- **Exercise brief**: Repeat the material below. Keep every line exactly as written.

- **The data**:
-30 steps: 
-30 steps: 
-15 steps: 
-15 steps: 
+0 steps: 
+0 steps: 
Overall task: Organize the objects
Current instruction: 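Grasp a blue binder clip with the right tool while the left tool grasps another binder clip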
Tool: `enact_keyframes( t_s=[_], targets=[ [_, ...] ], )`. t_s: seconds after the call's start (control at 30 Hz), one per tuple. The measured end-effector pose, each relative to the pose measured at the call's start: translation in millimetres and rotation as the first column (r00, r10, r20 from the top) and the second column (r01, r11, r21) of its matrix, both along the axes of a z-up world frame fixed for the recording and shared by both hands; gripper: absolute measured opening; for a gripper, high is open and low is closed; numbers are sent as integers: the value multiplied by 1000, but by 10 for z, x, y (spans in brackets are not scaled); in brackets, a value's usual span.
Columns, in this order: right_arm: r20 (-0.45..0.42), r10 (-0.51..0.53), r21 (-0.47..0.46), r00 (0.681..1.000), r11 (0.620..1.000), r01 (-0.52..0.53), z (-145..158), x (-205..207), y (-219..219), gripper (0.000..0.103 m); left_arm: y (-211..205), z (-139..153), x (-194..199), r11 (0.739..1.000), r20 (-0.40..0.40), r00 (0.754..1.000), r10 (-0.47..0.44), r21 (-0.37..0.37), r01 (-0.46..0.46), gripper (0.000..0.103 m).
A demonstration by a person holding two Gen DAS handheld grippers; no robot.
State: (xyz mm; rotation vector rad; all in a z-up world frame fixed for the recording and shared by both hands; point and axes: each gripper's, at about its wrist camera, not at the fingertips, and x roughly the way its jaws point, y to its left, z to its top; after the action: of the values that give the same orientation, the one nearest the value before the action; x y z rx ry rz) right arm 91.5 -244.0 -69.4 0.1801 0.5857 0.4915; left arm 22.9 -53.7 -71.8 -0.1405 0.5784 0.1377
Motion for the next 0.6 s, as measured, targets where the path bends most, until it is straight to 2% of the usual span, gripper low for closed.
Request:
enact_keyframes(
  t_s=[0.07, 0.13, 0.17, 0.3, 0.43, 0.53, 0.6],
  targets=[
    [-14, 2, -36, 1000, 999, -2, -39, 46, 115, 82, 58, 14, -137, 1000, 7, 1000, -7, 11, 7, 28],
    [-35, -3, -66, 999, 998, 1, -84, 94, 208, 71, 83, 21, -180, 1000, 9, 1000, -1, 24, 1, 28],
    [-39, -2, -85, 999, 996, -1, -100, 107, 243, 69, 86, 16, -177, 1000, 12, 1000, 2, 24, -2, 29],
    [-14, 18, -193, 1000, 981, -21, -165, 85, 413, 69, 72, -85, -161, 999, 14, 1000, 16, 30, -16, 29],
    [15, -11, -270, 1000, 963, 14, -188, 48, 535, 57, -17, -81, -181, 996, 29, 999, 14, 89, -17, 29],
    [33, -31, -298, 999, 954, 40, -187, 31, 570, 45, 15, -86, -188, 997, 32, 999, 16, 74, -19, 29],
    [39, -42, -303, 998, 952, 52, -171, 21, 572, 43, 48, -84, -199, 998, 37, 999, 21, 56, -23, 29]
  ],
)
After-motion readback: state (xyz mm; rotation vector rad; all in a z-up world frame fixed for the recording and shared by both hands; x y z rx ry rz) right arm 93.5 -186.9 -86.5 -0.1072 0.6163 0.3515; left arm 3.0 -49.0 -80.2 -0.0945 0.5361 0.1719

- **Reply to the exercise**:
-30 steps: 
-30 steps: 
-15 steps: 
-15 steps: 
+0 steps: 
+0 steps: 
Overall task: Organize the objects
Current instruction: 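Grasp a blue binder clip with the right tool while the left tool grasps another binder clip
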Tool: `enact_keyframes( t_s=[_], targets=[ [_, ...] ], )`. t_s: seconds after the call's start (control at 30 Hz), one per tuple. The measured end-effector pose, each relative to the pose measured at the call's start: translation in millimetres and rotation as the first column (r00, r10, r20 from the top) and the second column (r01, r11, r21) of its matrix, both along the axes of a z-up world frame fixed for the recording and shared by both hands; gripper: absolute measured opening; for a gripper, high is open and low is closed; numbers are sent as integers: the value multiplied by 1000, but by 10 for z, x, y (spans in brackets are not scaled); in brackets, a value's usual span.
Columns, in this order: right_arm: r20 (-0.45..0.42), r10 (-0.51..0.53), r21 (-0.47..0.46), r00 (0.681..1.000), r11 (0.620..1.000), r01 (-0.52..0.53), z (-145..158), x (-205..207), y (-219..219), gripper (0.000..0.103 m); left_arm: y (-211..205), z (-139..153), x (-194..199), r11 (0.739..1.000), r20 (-0.40..0.40), r00 (0.754..1.000), r10 (-0.47..0.44), r21 (-0.37..0.37), r01 (-0.46..0.46), gripper (0.000..0.103 m).
A demonstration by a person holding two Gen DAS handheld grippers; no robot.
State: (xyz mm; rotation vector rad; all in a z-up world frame fixed for the recording and shared by both hands; point and axes: each gripper's, at about its wrist camera, not at the fingertips, and x roughly the way its jaws point, y to its left, z to its top; after the action: of the values that give the same orientation, the one nearest the value before the action; x y z rx ry rz) right arm 91.5 -244.0 -69.4 0.1801 0.5857 0.4915; left arm 22.9 -53.7 -71.8 -0.1405 0.5784 0.1377
Motion for the next 0.6 s, as measured, targets where the path bends most, until it is straight to 2% of the usual span, gripper low for closed.
Request:
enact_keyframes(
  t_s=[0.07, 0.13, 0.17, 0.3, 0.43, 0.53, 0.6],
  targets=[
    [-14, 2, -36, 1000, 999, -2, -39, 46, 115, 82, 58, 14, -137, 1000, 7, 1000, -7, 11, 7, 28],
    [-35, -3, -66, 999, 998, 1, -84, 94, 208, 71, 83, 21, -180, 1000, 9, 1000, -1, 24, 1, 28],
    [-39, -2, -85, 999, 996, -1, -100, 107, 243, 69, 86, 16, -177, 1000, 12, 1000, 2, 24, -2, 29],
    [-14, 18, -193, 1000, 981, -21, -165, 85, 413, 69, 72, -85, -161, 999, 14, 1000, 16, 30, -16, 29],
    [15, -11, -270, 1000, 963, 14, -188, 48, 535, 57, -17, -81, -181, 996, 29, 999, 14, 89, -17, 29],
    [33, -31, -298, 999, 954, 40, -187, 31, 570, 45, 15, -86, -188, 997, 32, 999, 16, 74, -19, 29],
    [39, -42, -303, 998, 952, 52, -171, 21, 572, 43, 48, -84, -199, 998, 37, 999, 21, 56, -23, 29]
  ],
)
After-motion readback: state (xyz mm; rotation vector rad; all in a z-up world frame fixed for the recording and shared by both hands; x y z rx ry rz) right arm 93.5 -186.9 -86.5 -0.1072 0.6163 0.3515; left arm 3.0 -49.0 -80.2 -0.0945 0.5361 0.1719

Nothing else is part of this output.